NDepend And Lack Of Cohesion Of Methods… Not to be trusted

9 commentsWritten on December 11th, 2009 by
Categories: NDepend

I already mentioned that i don’t trust the Lack Of Cohesion Of Methods (LOCM) metric from NDepend on the type level.  Let’s go over a small example, shall we?

Suppose you have a class like this:

    public class CohesiveClass

    {

        private List<int> integers;

 

        public CohesiveClass()

        {

            integers = new List<int>();

        }

 

        public void AddInteger()

        {

            integers.Add(integers.Count);   

        }

 

        public IEnumerable<int> GetEvenIntegers()

        {

            return integers.Where(i => i % 2 == 0);

        }

 

        public IEnumerable<int> GetOddIntegers()

        {

            return integers.Where(i => i % 2 > 0);

        }

    }

 

If you look at the NDepend LOCM documentation, you can find the following statement:

a class is utterly cohesive if all its methods use all its instance fields

Now, unless i’m missing a fundamental concept here, i would dare to claim that the class shown above is utterly cohesive.  After all, each method uses the 1 instance field of this class.

This is how NDepend is supposed to calculate the LOCM metric (taken from the documentation):

There are several LCOM metrics. The LCOM takes its values in the range [0-1]. The LCOM HS (HS stands for Henderson-Sellers) takes its values in the range [0-2]. A LCOM HS value highest than 1 should be considered alarming.

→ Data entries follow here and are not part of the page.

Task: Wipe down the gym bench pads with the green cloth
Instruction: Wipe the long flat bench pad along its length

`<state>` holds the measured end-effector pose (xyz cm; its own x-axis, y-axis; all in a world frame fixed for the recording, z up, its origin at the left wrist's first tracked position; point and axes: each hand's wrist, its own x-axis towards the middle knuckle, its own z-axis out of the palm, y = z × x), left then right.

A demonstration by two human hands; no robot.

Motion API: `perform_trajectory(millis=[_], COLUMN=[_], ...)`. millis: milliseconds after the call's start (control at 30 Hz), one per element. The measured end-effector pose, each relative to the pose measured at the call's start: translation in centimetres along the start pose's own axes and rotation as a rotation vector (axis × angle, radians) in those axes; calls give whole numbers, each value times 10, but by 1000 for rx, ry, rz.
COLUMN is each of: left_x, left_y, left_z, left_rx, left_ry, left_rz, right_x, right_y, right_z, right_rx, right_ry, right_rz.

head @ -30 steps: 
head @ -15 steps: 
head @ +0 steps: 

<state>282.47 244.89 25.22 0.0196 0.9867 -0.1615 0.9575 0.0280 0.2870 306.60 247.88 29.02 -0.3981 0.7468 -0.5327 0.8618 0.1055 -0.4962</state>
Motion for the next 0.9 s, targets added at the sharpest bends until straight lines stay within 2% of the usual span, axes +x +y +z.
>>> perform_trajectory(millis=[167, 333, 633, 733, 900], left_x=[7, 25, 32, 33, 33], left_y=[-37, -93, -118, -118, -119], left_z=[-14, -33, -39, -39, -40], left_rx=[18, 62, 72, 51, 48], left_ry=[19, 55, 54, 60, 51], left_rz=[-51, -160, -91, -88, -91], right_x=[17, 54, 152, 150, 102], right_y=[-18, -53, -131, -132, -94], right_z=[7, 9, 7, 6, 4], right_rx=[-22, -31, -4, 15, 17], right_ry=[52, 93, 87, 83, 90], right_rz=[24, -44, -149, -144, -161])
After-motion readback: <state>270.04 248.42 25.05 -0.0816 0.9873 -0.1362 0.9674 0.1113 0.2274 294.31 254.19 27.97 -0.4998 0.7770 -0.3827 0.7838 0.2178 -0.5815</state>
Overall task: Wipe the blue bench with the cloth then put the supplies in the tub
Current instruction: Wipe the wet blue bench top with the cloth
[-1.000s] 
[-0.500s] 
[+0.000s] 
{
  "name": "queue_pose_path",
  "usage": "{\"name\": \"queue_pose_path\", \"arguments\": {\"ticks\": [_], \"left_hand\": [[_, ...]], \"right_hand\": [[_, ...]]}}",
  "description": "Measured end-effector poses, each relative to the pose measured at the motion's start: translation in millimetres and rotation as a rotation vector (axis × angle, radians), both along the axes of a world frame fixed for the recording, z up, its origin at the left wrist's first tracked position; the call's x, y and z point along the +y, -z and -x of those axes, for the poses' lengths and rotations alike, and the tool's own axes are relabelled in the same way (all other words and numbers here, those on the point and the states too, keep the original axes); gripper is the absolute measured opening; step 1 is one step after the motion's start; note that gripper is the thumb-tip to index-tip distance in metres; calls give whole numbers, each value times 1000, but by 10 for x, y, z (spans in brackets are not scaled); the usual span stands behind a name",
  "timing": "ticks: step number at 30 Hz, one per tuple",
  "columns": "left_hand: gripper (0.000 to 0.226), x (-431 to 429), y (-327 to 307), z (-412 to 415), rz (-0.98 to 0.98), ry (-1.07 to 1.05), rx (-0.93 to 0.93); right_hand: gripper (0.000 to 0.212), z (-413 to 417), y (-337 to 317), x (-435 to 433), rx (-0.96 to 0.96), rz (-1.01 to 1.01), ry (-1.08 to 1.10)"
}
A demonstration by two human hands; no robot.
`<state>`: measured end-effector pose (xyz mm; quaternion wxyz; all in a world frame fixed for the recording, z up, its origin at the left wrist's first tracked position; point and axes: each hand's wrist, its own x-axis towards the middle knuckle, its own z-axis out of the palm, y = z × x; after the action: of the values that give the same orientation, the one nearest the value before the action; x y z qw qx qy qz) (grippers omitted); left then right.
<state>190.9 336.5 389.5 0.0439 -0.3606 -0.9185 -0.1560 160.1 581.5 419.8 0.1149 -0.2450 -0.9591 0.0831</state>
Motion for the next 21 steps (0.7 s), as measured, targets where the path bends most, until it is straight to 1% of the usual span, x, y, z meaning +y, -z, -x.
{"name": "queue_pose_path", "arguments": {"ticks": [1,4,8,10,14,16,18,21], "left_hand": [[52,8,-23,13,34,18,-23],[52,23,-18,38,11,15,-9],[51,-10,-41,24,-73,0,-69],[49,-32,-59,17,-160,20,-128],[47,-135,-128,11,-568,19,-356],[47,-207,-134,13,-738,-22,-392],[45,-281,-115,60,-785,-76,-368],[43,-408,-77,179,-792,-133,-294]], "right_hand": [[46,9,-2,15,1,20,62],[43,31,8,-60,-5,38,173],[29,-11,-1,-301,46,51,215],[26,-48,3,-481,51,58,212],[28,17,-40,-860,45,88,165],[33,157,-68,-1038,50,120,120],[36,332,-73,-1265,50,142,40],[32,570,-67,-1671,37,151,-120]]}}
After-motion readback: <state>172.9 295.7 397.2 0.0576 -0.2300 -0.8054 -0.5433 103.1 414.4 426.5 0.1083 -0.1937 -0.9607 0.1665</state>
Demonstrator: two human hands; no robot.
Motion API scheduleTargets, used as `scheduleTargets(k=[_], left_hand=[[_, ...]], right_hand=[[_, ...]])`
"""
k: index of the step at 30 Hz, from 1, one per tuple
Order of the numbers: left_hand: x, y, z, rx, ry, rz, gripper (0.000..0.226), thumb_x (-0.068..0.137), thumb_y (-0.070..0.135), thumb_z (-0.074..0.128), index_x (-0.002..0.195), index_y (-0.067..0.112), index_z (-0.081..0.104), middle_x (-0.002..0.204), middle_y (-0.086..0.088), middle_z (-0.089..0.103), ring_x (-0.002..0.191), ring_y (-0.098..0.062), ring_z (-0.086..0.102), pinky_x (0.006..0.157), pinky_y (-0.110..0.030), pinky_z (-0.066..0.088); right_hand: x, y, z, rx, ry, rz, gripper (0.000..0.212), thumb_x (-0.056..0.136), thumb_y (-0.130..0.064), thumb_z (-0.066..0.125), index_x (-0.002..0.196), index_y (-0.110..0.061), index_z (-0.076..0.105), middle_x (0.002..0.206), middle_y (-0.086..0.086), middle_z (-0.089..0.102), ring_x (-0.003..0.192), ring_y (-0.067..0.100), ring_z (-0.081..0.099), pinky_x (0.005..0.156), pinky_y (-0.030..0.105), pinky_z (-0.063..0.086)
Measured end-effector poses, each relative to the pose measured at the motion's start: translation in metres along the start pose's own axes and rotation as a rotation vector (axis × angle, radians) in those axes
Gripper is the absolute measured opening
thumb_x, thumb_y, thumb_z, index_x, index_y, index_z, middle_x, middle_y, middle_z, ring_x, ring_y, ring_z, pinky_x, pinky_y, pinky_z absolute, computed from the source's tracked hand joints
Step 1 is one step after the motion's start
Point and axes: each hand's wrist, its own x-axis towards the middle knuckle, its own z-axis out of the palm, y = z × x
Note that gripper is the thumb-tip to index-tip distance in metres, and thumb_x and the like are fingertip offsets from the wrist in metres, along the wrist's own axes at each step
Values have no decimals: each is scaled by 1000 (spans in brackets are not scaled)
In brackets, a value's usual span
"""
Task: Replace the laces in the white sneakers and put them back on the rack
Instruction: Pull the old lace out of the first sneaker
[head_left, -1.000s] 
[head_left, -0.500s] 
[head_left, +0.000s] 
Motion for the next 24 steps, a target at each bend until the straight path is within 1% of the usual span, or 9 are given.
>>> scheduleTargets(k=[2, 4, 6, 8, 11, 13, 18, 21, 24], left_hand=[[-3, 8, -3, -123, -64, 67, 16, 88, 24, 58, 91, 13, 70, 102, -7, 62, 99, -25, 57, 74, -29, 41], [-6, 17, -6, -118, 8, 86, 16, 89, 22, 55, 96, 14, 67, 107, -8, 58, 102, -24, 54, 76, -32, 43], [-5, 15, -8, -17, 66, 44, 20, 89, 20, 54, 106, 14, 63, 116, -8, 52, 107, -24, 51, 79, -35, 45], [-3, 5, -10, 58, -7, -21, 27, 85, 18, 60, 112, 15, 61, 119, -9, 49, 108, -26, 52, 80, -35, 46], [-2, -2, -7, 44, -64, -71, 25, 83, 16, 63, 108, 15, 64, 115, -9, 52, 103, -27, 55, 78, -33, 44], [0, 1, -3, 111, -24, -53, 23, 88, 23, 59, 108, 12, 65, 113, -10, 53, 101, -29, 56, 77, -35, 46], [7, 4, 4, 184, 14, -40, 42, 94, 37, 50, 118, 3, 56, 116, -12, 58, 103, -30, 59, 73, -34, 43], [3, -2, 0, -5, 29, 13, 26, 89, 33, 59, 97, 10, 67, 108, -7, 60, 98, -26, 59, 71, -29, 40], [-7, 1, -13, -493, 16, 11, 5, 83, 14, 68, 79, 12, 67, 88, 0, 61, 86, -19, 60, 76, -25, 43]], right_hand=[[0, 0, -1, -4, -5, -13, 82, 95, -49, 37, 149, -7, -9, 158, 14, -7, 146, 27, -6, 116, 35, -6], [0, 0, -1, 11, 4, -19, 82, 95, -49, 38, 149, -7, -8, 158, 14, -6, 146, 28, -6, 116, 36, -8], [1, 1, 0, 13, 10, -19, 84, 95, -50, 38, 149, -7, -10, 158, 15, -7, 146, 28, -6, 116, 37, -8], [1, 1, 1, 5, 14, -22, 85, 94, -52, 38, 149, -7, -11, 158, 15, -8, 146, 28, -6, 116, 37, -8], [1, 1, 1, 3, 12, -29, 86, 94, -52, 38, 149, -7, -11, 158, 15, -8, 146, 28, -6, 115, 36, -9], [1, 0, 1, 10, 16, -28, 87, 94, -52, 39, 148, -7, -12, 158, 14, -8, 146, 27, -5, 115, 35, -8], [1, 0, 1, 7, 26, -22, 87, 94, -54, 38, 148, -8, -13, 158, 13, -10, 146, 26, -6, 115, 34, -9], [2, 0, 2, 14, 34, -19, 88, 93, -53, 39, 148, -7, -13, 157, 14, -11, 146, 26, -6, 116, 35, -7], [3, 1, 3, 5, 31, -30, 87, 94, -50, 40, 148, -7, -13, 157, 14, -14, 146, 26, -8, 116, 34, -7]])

Here are algorithms used by NDepend to compute LCOM metrics:

  • LCOM = 1 – (sum(MF)/M*F)
  • LCOM HS = (M – sum(MF)/F)(M-1)
Where:
  • M is the number of methods in class (both static and instance methods are counted, it includes also constructors, properties getters/setters, events add/remove methods).
  • F is the number of instance fields in the class.
  • MF is the number of methods of the class accessing a particular instance field.
  • Sum(MF) is the sum of MF over all instance fields of the class.

The underlying idea behind these formulas can be stated as follow: a class is utterly cohesive if all its methods use all its instance fields, which means that sum(MF)=M*F and then LCOM = 0 and LCOMHS = 0

I may suck at math, but i think that both LCOM and LCOM HS should be 0 for the code shown above.  NDepend however disagrees with me.  LCOM for this class, as calculated by NDepend is 0.33 and LCOM HS is 0.4.  In both cases NDepend considers these values to be bad for this class (as indicated by the fact that the IsBadLackOfCohesionOfMethods and IsBadLackOfCohesionOfMethods_HS values in TypesMetrics.xml are set to True).

Of course, it also reports that there are 3 fields in this type, instead of one (NFields is set to 3) and 2 static methods along with the 4 instance methods.  I’m sure you can agree with me that there are no static methods, and only one field.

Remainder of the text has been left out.